THE TASK →
Without any pictures, print exactly the lines that run from the start of the data through the line containing "Horizontal field of view 81°, picture".

** Opening STORED DATA block **

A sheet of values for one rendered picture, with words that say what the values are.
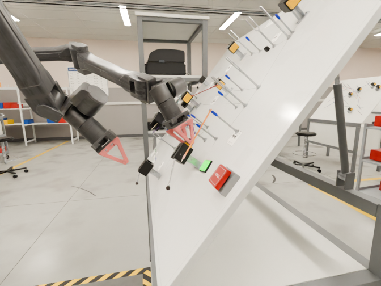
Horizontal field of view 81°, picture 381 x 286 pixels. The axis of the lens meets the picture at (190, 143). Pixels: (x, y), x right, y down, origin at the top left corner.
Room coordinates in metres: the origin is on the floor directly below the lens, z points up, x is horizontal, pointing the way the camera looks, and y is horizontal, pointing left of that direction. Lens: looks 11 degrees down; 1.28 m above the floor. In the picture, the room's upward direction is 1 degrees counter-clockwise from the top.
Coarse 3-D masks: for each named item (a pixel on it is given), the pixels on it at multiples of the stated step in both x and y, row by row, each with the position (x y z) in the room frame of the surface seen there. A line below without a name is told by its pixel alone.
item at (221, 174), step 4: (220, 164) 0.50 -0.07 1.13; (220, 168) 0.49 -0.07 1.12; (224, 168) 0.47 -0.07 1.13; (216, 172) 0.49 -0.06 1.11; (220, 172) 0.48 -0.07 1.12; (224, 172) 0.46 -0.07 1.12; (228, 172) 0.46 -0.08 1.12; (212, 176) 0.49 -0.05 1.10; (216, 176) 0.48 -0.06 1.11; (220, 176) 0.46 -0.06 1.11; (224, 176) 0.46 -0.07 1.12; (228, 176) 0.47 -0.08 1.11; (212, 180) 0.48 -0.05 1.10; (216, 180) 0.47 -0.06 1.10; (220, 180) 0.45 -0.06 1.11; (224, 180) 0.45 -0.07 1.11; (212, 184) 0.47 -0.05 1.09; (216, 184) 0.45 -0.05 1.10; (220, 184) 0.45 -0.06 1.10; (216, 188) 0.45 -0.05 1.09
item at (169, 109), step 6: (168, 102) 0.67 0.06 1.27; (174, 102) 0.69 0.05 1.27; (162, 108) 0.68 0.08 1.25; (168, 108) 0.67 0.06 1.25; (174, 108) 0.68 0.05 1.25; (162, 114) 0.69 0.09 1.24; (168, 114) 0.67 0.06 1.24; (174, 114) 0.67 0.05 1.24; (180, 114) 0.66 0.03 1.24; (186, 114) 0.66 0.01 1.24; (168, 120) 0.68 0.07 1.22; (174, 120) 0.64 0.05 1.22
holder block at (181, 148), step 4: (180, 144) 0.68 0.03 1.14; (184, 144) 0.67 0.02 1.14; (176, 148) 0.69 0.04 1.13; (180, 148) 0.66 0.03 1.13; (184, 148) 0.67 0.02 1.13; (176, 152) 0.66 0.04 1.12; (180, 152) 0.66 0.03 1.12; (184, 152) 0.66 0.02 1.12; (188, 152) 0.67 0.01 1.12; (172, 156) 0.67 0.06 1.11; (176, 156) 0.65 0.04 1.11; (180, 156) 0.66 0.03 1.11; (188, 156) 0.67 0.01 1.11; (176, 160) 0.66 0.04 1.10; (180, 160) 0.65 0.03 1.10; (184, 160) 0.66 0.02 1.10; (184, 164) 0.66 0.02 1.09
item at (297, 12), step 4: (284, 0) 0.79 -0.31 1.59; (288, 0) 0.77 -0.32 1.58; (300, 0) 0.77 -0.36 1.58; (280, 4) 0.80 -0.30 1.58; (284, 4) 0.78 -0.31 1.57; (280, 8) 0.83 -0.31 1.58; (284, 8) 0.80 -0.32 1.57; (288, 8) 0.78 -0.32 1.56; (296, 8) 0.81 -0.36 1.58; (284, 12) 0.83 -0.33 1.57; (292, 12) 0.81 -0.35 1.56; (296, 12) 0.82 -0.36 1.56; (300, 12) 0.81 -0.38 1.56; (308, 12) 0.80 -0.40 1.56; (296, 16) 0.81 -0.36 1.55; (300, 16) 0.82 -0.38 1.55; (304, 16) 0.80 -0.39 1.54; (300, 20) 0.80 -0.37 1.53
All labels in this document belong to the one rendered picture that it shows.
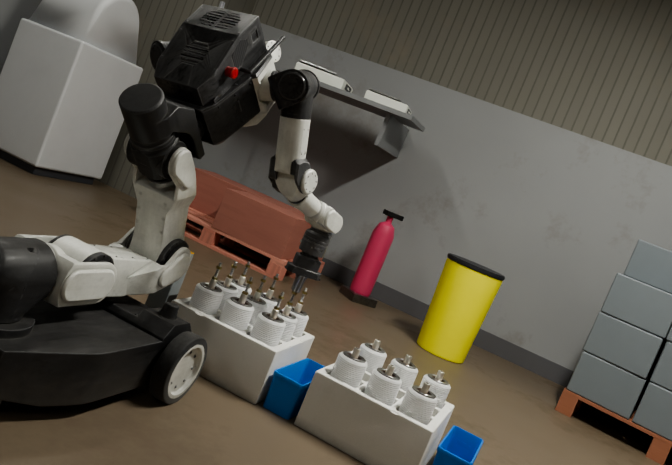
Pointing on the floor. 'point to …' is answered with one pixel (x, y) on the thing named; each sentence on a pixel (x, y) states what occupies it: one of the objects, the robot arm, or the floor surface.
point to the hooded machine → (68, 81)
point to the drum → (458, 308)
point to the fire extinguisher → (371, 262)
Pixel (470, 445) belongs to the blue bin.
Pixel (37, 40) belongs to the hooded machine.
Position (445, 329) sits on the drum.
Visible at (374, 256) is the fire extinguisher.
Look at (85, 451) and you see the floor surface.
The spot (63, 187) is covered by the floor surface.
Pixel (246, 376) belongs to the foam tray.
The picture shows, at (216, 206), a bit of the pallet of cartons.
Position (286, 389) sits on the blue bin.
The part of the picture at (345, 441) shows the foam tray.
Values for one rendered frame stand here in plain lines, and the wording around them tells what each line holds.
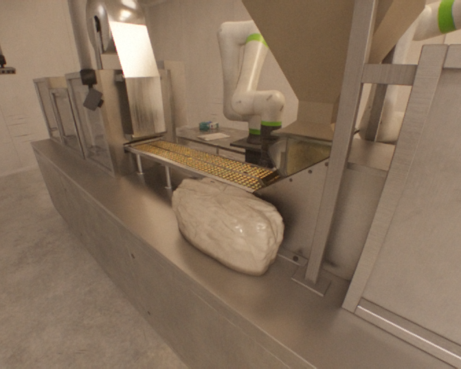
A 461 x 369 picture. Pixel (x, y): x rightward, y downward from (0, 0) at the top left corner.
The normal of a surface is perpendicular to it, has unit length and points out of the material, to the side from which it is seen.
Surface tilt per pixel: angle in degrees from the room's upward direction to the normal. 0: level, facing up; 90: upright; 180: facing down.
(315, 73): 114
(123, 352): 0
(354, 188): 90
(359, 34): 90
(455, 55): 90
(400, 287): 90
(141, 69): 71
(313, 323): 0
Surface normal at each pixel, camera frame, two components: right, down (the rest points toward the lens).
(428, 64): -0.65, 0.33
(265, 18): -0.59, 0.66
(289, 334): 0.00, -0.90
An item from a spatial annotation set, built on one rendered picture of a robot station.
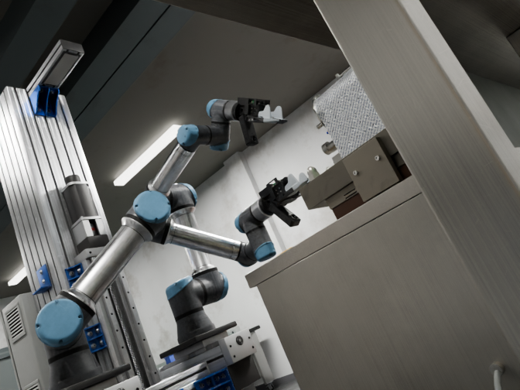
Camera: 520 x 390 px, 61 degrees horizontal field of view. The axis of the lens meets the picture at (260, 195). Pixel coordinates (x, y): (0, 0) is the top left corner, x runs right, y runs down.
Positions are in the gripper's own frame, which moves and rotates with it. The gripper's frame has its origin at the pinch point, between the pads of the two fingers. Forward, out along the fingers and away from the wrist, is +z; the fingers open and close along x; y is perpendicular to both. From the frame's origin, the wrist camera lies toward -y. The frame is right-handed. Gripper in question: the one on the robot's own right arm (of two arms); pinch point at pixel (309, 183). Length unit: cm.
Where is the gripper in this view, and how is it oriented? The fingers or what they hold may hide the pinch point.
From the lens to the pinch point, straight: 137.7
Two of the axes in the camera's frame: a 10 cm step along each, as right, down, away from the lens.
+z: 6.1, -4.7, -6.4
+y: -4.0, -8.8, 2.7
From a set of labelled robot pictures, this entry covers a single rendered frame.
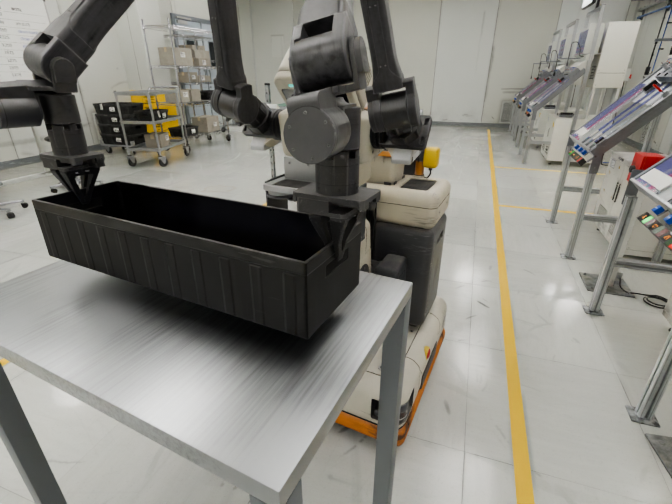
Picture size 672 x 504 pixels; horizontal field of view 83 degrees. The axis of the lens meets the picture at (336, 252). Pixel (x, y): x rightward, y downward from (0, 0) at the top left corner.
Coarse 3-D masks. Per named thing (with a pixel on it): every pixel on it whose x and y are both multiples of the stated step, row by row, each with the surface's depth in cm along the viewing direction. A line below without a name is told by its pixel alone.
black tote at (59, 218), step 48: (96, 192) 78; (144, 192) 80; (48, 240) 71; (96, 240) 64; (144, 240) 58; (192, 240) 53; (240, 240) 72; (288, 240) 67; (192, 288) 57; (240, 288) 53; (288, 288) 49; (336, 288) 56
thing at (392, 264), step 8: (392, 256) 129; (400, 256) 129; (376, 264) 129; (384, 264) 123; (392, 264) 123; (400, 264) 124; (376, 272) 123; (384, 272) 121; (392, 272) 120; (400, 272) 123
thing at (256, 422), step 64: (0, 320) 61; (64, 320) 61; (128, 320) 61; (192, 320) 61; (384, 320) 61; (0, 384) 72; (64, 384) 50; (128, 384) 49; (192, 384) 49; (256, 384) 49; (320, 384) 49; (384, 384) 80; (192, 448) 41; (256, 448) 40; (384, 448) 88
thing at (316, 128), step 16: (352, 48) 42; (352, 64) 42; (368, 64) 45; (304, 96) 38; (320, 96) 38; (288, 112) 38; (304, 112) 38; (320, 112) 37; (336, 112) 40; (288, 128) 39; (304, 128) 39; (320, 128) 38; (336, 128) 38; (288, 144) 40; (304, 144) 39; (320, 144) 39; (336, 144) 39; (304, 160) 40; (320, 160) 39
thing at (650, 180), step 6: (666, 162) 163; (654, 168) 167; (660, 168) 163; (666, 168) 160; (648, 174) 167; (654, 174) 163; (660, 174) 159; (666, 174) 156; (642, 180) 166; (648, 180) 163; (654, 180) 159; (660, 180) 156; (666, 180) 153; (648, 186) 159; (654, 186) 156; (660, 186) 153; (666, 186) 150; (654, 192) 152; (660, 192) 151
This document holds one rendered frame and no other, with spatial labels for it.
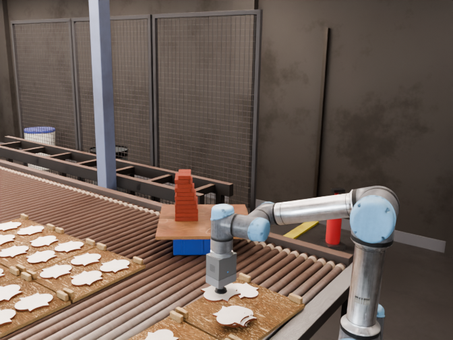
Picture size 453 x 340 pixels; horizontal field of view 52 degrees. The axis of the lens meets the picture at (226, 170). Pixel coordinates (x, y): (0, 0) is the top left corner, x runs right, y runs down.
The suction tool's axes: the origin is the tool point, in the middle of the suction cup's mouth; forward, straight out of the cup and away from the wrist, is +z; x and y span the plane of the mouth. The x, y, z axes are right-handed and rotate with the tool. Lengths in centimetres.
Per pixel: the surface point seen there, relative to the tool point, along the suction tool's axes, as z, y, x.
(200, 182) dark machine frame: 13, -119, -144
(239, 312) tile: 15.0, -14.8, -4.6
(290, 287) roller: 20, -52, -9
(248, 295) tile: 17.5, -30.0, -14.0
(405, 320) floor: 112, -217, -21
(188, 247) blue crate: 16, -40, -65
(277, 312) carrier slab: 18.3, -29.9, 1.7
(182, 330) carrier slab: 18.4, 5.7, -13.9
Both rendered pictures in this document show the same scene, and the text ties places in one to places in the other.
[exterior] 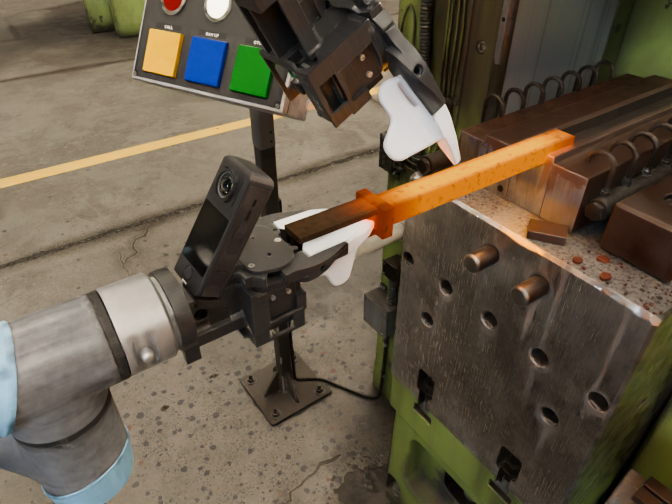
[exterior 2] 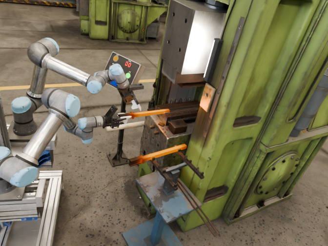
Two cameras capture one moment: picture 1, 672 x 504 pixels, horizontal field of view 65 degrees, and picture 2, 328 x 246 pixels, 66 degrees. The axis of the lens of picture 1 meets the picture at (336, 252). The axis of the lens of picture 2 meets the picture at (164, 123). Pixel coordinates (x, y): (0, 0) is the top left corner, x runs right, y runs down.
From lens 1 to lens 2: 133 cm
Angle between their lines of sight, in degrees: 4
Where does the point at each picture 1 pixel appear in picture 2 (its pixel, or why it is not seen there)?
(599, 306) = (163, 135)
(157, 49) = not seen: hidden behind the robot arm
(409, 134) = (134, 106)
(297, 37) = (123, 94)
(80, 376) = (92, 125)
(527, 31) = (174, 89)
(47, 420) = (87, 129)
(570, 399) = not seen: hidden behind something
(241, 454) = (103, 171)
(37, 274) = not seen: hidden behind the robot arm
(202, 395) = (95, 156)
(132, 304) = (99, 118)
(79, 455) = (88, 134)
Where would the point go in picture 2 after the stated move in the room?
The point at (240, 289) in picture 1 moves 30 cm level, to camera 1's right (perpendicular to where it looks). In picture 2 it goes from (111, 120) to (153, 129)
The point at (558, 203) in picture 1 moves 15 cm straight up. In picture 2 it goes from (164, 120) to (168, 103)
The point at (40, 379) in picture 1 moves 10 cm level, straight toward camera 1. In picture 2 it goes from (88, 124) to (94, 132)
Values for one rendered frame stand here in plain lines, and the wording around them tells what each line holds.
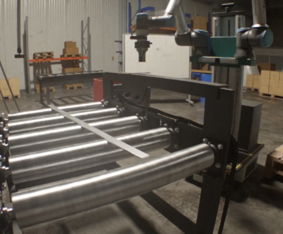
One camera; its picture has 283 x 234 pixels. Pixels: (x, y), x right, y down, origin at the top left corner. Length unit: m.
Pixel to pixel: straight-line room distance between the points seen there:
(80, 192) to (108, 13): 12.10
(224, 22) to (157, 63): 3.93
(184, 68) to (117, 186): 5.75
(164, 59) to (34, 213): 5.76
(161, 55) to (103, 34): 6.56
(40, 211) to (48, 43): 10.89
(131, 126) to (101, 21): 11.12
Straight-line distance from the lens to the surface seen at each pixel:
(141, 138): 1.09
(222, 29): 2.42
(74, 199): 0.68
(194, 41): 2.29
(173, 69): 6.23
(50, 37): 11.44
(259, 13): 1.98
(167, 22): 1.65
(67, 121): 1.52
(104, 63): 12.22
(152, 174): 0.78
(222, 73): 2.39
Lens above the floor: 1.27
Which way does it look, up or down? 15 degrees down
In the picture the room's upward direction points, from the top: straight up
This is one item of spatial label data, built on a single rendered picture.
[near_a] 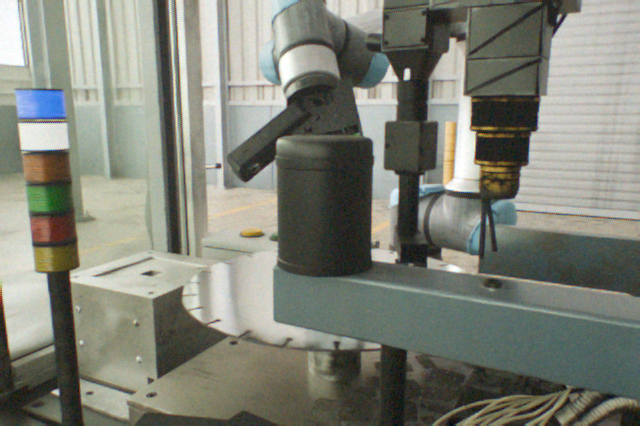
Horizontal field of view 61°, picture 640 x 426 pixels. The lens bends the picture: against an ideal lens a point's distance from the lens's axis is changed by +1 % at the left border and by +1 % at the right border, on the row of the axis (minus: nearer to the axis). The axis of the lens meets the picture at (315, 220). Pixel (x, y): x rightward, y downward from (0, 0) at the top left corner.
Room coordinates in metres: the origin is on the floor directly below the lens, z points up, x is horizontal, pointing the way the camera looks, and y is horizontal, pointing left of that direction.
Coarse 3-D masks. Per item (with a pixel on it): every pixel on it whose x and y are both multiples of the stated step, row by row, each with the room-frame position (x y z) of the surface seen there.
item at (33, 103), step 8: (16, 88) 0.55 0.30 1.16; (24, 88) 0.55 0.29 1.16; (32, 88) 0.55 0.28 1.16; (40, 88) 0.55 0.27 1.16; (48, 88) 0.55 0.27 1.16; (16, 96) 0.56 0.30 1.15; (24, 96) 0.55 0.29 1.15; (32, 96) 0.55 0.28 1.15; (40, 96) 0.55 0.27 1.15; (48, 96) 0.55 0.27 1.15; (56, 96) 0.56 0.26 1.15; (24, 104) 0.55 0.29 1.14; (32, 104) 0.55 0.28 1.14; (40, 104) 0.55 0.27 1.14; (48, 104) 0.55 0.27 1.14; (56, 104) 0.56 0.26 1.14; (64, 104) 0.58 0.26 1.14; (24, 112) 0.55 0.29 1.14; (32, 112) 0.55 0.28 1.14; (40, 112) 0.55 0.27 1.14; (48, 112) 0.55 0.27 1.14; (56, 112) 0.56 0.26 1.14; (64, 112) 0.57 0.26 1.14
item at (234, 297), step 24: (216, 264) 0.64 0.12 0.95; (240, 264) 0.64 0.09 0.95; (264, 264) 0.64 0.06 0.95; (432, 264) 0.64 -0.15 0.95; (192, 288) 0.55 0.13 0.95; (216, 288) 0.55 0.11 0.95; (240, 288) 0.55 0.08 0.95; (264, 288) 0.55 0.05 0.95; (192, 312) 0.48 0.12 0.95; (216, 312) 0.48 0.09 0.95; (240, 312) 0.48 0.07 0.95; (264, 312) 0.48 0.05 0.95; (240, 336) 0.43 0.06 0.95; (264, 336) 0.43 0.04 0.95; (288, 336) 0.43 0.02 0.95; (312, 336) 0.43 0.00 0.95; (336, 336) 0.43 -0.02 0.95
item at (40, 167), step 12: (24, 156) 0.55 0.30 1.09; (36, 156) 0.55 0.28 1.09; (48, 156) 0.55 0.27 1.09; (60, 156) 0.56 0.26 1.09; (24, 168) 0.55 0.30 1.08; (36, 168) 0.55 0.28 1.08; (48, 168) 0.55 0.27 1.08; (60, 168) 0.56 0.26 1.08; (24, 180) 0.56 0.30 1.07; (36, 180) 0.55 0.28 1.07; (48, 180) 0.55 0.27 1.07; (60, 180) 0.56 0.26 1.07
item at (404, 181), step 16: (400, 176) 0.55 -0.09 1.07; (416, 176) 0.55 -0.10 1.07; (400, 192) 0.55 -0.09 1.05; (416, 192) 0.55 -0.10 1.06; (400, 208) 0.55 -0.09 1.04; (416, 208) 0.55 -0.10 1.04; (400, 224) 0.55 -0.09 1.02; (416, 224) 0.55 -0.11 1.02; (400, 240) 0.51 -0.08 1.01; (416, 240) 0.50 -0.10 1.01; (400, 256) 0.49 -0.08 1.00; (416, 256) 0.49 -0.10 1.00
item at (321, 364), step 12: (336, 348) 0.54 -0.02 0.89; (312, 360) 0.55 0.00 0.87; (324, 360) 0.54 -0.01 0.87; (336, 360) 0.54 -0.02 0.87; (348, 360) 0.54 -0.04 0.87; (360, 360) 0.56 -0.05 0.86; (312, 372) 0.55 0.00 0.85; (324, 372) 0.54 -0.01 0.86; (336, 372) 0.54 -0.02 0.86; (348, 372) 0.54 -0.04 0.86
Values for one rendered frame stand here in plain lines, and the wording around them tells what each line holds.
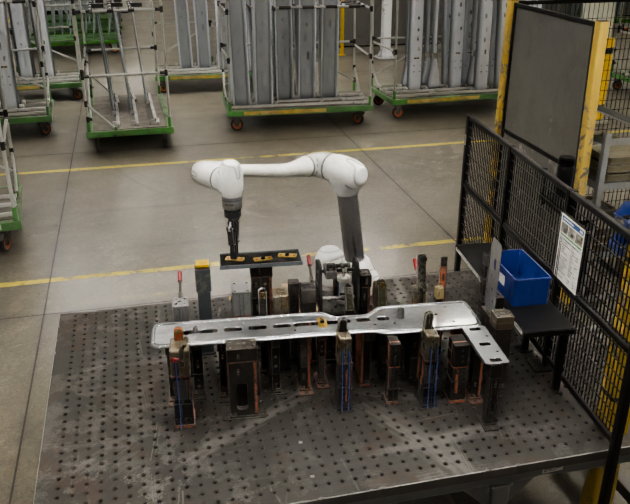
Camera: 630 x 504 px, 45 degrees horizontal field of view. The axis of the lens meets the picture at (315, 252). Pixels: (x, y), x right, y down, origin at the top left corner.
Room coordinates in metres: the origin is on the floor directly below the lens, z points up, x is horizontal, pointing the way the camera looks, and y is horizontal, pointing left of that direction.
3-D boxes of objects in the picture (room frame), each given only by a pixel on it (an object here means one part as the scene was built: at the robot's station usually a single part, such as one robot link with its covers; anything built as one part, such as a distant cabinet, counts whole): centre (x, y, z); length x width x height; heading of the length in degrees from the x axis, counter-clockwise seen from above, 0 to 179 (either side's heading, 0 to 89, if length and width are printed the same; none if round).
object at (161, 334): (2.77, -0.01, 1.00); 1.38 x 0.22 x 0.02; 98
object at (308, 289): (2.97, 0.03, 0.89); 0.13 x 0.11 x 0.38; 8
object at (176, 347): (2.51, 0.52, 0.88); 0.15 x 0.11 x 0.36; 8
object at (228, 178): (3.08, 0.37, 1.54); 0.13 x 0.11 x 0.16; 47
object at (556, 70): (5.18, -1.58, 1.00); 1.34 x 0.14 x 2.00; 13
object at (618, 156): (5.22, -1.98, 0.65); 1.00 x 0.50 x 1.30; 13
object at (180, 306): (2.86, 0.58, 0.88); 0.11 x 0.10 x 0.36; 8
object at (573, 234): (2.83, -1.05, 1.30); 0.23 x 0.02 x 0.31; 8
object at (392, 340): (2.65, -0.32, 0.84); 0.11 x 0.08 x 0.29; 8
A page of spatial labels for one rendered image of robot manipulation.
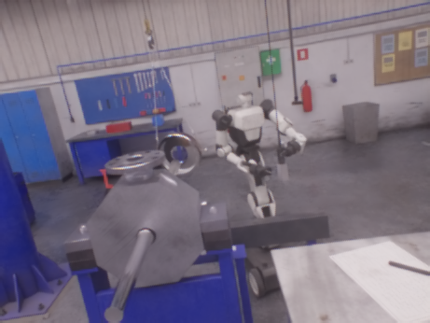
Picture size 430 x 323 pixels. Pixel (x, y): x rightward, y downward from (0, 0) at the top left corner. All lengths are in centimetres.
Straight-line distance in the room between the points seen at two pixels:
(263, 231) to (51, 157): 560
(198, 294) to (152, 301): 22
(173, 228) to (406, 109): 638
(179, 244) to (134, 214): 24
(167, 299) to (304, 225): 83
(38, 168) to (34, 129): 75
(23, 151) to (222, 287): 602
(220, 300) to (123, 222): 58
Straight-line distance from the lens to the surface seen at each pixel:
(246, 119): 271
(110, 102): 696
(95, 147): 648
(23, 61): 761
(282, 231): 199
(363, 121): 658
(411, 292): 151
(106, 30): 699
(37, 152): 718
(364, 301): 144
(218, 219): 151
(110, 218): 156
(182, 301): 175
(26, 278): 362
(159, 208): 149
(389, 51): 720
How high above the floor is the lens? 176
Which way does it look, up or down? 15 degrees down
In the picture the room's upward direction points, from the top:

** Closing STORED DATA block **

SOLVED EXERCISE →
A sheet of values for one rendered picture, with words that say what the values are.
Horizontal field of view 81°, picture 381 x 286 pixels. The axis of the lens meets the picture at (190, 143). Pixels: (x, y), x right, y down, origin at the top left corner.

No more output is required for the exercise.